The U.S. Department of Agriculture released a revised export forecast for the remainder of 2016 as well as a forecast for 2017. Both reports show U.S. ag export have begun to rally and should be able to keep up with the record-setting pace that first began in 2009. Total exports for the fiscal year 2017 are projected to be $133 billion, which is $6 billion higher than the previous forecast and would be the sixth highest total on record. The U.S. ag trade surplus is projected to rise to $19.5 billion, which is 40% higher than 2016. Commodities like U.S. oilseeds, horticultural goods, cotton, livestock, dairy, and poultry are expected to lead the way to higher export numbers. Global beef demand is also projected to strengthen as well. China is expected to overtake Canada as the top destination for American agricultural products. USDA also revised the fiscal year 2016 export numbers to $127 billion, $2.5 billion higher than the previous forecast.
From the National Association of Farm Broadcasting news service.

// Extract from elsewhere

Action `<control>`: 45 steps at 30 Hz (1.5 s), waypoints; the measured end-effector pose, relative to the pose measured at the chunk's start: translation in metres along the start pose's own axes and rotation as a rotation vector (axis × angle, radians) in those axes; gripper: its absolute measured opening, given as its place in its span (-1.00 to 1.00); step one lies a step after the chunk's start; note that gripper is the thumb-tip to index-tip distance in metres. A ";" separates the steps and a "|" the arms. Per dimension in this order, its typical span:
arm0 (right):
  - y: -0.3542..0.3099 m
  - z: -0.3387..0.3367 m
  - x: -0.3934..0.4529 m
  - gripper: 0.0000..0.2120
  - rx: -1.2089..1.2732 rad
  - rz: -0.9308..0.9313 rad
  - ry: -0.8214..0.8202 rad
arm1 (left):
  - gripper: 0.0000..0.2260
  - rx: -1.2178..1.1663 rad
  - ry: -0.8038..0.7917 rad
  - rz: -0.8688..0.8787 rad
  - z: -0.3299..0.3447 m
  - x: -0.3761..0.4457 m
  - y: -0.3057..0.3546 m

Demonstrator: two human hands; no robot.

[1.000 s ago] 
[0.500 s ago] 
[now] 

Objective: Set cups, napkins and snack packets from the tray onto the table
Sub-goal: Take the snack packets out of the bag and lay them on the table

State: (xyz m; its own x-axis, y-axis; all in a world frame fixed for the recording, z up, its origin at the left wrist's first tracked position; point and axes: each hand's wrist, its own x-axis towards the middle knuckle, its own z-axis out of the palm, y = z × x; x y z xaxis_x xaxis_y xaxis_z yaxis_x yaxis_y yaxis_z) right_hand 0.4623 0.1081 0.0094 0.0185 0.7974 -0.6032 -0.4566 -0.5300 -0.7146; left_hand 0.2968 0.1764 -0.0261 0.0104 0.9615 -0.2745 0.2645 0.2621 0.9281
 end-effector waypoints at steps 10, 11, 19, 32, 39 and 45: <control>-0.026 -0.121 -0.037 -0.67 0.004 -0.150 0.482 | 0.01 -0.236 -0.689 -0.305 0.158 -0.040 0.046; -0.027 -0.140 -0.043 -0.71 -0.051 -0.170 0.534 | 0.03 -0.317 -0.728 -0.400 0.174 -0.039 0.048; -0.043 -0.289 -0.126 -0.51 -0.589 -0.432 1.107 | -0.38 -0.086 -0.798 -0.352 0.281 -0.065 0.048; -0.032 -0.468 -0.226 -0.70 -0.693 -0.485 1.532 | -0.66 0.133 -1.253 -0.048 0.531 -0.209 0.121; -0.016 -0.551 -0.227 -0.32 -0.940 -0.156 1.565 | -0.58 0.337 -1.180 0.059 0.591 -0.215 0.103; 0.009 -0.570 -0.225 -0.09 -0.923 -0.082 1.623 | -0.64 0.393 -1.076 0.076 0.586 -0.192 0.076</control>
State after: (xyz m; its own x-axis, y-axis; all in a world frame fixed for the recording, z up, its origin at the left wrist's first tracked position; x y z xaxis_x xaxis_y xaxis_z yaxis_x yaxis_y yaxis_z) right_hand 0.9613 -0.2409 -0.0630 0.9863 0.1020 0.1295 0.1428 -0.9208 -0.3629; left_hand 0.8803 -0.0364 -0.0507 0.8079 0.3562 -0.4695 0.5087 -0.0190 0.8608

Statement by Agriculture Secretary Vilsack on Latest Quarterly Export Forecasts for 2016 and 2017
Agriculture Secretary Tom Vilsack issued the following statement on the first forecast for U.S. agricultural exports for fiscal year 2017 and a revised forecast for fiscal year 2016. Both forecasts indicate U.S. agricultural exports have begun to rally and will continue the record-setting pace that began in 2009.
“These numbers once again demonstrate the resiliency and reliability of U.S. farmers and ranchers in the face of continued challenges. The projected $133 billion in total exports for FY 2017 is up $6 billion from last forecast and would be the sixth-highest total on record. The United States’ agricultural trade surplus is also projected to rise to $19.5 billion, up 40 percent from $13.9 billion in FY 2016. The United States has continued to post an agricultural trade surplus since recordkeeping began in the 1960s.
“The projected growth in exports in 2017 is led by increases in overseas sales of U.S. oilseeds and products, horticultural goods, cotton, livestock, dairy and poultry. And with a rise in global economic growth, global beef demand is expected to strengthen. While USDA continues working to eliminate the remaining restrictions on U.S. beef exports that were instituted by some trading partners as a result of the December 2003 BSE detection, U.S. beef exports have recovered. U.S. beef exports are expected to reach $5.3 billion in 2017, well above the $1.5 billion exported in FY 2004. This progress is due to USDA’s work under the Obama Administration to eliminate BSE-related restrictions in countries around the world, including 16 countries since January 2015. BEEF FACT SHEET
“China is projected to return as the United States’ top export market in 2017, surpassing Canada as the number one destination for U.S. agricultural goods.
“USDA also revised the forecast for FY 2016 exports to $127 billion, up $2.5 billion from the previous forecast. This would bring total agricultural exports since 2009 to more than $1 trillion, smashing all previous eight-year totals.
“Exports are responsible for 20 percent of U.S. farm income, also driving rural economic activity and supporting more than one million American jobs on and off the farm. The United States has the opportunity to expand those benefits even further through passage of new trade agreements such as the Trans-Pacific Partnership. Such agreements are key to a stable and prosperous farm economy, helping boost global demand for U.S. farm and food products, increasing U.S. market share versus our competitors, and ensuring that our farmers and ranchers have stable and predictable markets for the quality goods they produce.”